[SUPPLIED DATA — start]
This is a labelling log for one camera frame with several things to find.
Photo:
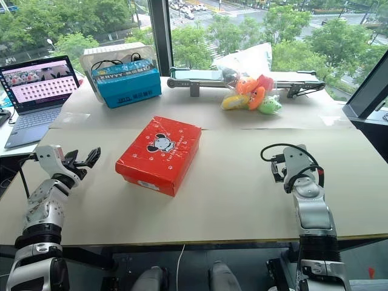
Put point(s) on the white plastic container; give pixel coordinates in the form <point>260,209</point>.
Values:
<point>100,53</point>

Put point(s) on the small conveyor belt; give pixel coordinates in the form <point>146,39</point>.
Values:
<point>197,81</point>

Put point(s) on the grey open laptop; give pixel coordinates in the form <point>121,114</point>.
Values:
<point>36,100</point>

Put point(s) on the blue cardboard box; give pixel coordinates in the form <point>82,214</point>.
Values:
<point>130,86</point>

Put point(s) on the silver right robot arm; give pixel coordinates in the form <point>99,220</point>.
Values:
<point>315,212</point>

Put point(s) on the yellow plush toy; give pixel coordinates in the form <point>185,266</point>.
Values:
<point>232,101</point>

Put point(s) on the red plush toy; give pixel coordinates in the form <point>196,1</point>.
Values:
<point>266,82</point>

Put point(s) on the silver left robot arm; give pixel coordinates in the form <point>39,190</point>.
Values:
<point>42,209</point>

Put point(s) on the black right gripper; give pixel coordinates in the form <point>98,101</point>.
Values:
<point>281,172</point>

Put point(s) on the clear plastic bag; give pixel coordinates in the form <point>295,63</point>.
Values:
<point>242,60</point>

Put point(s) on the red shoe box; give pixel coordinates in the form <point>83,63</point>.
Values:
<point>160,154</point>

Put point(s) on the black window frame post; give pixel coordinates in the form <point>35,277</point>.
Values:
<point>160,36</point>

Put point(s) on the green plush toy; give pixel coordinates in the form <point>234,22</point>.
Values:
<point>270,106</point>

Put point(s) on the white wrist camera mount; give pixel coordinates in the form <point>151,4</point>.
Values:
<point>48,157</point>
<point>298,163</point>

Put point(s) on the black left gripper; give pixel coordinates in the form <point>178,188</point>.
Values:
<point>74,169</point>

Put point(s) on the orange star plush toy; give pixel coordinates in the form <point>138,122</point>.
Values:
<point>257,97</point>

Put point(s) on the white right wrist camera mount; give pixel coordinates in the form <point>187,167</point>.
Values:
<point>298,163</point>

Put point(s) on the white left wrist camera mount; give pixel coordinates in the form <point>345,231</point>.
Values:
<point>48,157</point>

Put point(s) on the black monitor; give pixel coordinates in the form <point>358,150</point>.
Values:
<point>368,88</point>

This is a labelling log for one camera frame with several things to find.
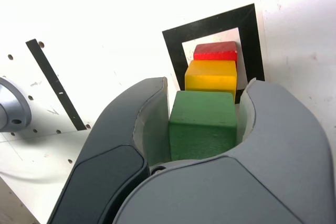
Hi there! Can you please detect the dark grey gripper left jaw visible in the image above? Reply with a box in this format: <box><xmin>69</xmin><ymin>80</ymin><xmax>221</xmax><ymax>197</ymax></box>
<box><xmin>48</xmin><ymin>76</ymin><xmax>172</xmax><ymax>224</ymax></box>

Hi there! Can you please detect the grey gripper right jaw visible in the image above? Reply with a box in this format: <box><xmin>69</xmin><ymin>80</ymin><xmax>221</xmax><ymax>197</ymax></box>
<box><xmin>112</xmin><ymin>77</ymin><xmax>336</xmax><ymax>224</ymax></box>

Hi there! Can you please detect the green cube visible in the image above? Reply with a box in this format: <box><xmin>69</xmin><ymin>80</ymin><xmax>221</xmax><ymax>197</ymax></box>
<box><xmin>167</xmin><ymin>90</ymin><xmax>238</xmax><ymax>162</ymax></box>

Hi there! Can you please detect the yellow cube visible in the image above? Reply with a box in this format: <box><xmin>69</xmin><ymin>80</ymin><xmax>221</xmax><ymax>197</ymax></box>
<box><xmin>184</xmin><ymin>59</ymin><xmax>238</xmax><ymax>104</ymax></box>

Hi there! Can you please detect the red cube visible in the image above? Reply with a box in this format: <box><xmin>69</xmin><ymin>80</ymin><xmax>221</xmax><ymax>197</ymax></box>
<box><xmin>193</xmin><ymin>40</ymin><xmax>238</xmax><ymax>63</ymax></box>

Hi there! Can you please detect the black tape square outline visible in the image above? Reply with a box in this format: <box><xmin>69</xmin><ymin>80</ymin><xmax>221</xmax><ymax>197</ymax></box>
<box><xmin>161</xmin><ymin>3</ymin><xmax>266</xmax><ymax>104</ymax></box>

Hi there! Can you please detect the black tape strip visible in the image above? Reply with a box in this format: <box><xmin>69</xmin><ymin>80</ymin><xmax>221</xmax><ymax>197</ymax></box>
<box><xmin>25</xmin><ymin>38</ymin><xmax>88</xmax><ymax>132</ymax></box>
[SUPPLIED DATA — finish]
[SUPPLIED DATA — start]
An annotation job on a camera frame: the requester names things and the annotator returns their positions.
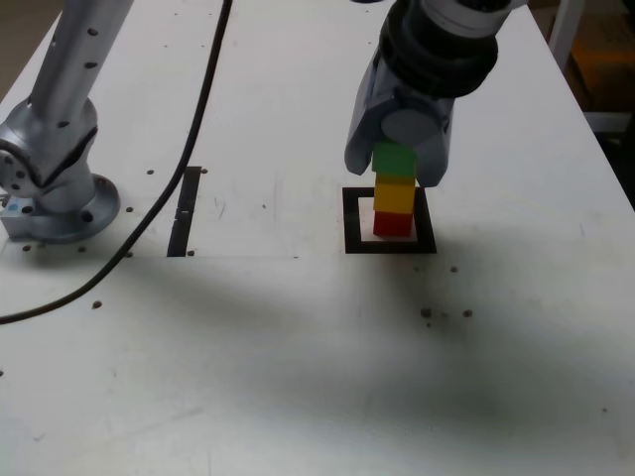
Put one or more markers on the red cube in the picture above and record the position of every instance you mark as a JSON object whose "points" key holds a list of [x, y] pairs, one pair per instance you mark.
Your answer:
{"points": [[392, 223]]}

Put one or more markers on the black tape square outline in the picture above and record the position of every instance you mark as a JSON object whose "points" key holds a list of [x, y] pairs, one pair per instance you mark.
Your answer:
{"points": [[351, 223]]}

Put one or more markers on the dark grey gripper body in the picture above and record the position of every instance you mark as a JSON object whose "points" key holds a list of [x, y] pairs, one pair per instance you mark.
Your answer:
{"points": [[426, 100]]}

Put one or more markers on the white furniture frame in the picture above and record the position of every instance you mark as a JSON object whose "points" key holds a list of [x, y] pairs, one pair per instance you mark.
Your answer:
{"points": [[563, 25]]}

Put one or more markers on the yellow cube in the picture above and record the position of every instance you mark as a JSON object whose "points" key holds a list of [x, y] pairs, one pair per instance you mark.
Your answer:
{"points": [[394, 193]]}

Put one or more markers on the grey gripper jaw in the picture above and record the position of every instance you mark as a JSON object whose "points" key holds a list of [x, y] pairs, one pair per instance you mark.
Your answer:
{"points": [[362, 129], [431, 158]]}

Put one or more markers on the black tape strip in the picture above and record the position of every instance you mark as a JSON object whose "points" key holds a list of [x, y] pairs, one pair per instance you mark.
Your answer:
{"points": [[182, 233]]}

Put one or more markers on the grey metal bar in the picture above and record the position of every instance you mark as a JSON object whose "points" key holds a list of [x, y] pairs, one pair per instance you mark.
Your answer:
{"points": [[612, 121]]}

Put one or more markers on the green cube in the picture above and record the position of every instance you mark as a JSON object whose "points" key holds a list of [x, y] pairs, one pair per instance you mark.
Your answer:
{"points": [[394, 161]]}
[SUPPLIED DATA — finish]
[SUPPLIED DATA — start]
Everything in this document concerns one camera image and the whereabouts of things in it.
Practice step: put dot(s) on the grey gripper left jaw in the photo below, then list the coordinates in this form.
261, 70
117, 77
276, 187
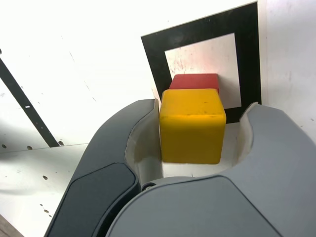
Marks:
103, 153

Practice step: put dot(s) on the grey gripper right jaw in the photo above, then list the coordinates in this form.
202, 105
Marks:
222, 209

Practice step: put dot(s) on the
[SUPPLIED DATA — finish]
● **EXERCISE DETAILS**:
Only the lines containing the string "square" are needed; pull them out of the records.

● **THE COMPLETED TASK**:
Hi there! Can you please detect the black tape square outline visible in the image above? Reply with a box in this format: <box><xmin>69</xmin><ymin>80</ymin><xmax>221</xmax><ymax>197</ymax></box>
Put one or more markers on the black tape square outline in the picture above and record the position of every instance you mark as a JSON object whose "points" key holds a list of [x, y] pairs, one pair per instance you mark.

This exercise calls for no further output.